Instructions for the task: From the top of the records below, return each line exactly, ending with the line that contains "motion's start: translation".

Records:
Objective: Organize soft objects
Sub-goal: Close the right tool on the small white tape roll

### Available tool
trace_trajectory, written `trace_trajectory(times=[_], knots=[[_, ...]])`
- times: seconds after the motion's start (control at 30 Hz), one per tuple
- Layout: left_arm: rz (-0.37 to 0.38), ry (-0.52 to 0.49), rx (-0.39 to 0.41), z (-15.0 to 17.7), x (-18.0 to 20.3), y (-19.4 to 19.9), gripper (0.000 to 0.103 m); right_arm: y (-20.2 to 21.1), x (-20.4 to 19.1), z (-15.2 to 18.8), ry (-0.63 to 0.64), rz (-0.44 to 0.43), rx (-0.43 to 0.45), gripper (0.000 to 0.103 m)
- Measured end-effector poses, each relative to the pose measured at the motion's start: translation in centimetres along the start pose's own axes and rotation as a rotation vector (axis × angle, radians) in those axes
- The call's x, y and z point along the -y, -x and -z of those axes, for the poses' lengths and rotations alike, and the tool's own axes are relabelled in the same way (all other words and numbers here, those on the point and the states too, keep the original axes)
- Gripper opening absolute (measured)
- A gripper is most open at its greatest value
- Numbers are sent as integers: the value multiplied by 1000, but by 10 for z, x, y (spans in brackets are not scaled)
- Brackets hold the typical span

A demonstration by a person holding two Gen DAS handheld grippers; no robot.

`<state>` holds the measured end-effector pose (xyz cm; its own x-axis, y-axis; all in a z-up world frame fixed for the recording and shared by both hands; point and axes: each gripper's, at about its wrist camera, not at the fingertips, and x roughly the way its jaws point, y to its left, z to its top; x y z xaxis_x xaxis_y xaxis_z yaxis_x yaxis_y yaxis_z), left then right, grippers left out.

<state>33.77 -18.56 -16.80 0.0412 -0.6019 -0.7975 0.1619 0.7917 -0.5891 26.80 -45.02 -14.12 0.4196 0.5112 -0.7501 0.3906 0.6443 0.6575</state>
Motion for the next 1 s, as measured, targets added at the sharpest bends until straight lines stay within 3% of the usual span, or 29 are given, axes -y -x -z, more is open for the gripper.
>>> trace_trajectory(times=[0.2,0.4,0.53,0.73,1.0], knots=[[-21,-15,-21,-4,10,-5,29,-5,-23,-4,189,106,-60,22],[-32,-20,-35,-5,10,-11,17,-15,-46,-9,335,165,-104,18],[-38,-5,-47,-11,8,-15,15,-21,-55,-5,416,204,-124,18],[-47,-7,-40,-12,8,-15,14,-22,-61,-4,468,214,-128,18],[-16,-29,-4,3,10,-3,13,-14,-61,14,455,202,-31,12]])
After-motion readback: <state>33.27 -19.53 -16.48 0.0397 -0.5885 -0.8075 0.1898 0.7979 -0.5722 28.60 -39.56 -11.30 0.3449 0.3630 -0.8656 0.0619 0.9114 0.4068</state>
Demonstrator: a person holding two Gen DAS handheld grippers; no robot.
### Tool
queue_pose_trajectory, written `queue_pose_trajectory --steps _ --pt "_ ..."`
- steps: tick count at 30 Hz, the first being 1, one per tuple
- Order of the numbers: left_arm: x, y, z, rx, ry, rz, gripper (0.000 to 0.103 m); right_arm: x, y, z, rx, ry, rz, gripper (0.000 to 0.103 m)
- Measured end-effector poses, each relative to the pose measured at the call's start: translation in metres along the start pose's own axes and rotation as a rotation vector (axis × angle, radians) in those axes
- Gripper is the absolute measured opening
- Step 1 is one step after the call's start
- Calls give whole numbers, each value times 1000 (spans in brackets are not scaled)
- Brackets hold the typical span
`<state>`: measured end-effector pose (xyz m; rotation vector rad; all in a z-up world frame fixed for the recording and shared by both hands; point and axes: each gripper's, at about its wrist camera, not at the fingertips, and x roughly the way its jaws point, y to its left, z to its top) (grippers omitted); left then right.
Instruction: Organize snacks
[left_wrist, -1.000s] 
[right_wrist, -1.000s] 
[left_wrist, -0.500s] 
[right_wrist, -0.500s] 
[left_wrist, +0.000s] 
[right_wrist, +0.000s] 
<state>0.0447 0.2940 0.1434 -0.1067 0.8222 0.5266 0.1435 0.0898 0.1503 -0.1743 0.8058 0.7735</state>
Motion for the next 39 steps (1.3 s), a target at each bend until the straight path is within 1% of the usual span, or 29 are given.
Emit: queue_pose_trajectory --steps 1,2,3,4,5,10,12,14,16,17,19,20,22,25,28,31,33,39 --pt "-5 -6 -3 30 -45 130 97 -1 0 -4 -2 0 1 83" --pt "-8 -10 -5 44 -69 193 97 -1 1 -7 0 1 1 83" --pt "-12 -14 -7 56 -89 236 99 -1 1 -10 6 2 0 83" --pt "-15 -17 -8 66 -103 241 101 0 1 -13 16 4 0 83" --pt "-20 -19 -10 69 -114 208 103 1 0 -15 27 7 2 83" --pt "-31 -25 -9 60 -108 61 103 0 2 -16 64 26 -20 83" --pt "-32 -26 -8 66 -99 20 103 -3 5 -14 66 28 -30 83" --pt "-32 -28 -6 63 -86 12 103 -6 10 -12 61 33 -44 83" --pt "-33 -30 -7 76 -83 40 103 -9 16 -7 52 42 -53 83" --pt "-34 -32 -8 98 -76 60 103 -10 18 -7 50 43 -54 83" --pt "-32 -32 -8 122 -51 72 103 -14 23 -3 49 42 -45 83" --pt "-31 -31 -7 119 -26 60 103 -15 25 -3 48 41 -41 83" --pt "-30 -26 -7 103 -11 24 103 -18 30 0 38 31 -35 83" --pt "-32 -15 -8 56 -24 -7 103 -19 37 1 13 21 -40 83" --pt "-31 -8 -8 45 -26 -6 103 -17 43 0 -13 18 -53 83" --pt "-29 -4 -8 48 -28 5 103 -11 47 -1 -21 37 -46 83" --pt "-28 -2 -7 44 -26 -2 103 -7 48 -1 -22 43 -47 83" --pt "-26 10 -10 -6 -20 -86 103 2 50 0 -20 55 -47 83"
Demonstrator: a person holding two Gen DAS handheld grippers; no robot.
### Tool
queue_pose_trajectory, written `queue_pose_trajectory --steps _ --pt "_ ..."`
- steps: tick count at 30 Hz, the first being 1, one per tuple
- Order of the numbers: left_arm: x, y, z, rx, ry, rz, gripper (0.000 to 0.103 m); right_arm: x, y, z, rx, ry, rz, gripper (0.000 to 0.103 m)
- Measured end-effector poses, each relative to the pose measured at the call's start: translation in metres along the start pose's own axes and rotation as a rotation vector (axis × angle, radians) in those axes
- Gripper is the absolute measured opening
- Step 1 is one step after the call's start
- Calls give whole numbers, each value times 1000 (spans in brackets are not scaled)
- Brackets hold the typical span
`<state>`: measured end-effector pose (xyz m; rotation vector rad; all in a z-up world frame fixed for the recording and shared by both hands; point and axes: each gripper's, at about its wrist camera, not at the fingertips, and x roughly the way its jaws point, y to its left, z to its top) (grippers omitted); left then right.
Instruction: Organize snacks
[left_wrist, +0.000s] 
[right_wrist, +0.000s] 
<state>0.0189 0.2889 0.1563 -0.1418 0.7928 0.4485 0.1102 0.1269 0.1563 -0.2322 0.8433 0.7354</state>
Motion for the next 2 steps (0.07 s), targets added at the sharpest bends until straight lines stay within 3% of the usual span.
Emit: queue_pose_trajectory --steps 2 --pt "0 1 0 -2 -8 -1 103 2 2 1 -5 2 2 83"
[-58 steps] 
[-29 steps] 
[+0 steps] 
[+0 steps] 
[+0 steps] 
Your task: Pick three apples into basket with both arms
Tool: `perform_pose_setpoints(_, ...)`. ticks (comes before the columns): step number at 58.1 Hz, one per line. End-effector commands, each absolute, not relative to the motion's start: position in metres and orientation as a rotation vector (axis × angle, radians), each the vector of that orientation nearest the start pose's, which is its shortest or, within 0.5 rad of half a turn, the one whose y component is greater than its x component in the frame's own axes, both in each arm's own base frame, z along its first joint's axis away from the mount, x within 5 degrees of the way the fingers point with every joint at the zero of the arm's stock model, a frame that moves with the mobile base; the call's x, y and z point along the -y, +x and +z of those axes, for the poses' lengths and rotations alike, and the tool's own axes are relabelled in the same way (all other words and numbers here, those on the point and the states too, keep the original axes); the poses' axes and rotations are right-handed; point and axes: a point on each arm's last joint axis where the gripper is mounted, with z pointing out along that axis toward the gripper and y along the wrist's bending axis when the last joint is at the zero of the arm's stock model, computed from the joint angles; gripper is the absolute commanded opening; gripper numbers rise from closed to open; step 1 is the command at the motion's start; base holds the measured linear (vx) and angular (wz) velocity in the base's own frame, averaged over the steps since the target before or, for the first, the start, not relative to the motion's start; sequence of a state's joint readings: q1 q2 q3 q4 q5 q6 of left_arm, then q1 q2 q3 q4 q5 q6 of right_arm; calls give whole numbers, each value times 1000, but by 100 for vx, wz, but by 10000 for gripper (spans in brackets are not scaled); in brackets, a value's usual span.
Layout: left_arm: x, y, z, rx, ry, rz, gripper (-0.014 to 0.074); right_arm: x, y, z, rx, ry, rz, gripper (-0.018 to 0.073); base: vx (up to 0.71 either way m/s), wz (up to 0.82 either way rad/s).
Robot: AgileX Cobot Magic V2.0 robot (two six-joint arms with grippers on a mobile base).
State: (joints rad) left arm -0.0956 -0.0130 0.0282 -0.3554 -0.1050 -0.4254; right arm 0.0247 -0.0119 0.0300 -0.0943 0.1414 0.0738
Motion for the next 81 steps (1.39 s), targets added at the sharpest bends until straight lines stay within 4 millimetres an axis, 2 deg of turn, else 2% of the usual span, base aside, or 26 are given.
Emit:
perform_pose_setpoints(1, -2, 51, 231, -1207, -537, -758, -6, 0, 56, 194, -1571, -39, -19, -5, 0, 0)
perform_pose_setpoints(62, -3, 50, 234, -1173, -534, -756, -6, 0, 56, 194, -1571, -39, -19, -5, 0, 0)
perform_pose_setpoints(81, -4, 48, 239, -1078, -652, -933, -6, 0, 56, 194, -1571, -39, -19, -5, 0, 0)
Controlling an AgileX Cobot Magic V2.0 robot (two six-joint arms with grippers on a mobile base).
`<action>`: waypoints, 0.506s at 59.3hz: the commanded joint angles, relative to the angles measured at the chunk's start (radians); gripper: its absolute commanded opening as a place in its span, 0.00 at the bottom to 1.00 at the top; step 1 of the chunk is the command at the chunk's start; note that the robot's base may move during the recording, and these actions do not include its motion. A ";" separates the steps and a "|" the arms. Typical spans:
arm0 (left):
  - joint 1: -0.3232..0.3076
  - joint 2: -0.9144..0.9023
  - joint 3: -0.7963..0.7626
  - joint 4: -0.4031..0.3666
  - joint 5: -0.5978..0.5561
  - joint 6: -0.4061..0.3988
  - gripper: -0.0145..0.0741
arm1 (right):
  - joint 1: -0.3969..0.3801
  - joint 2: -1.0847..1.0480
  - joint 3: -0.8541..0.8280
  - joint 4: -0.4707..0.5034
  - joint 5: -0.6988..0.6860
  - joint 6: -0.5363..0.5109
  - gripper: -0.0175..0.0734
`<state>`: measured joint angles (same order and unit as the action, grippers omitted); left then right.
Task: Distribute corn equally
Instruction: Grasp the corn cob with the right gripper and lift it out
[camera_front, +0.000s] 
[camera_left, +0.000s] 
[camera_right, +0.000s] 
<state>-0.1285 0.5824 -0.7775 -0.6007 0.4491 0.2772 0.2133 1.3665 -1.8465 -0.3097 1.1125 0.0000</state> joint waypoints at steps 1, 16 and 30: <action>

Solution:
Objective: Organize soft objects
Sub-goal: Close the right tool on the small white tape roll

### Available tool
trace_trajectory, written `trace_trajectory(times=[_], knots=[[_, ...]])`
- times: seconds after the motion's start (control at 30 Hz), one per tuple
- Layout: left_arm: rz (-0.37 to 0.38), ry (-0.52 to 0.49), rx (-0.39 to 0.41), z (-15.0 to 17.7), x (-18.0 to 20.3), y (-19.4 to 19.9), gripper (0.000 to 0.103 m); right_arm: y (-20.2 to 21.1), x (-20.4 to 19.1), z (-15.2 to 18.8), ry (-0.63 to 0.64), rz (-0.44 to 0.43), rx (-0.43 to 0.45), gripper (0.000 to 0.103 m)
- Measured end-effector poses, each relative to the pose measured at the motion's start: translation in centimetres along the start pose's own axes and rotation as a rotation vector (axis × angle, radians) in those axes

That covers the exercise completely.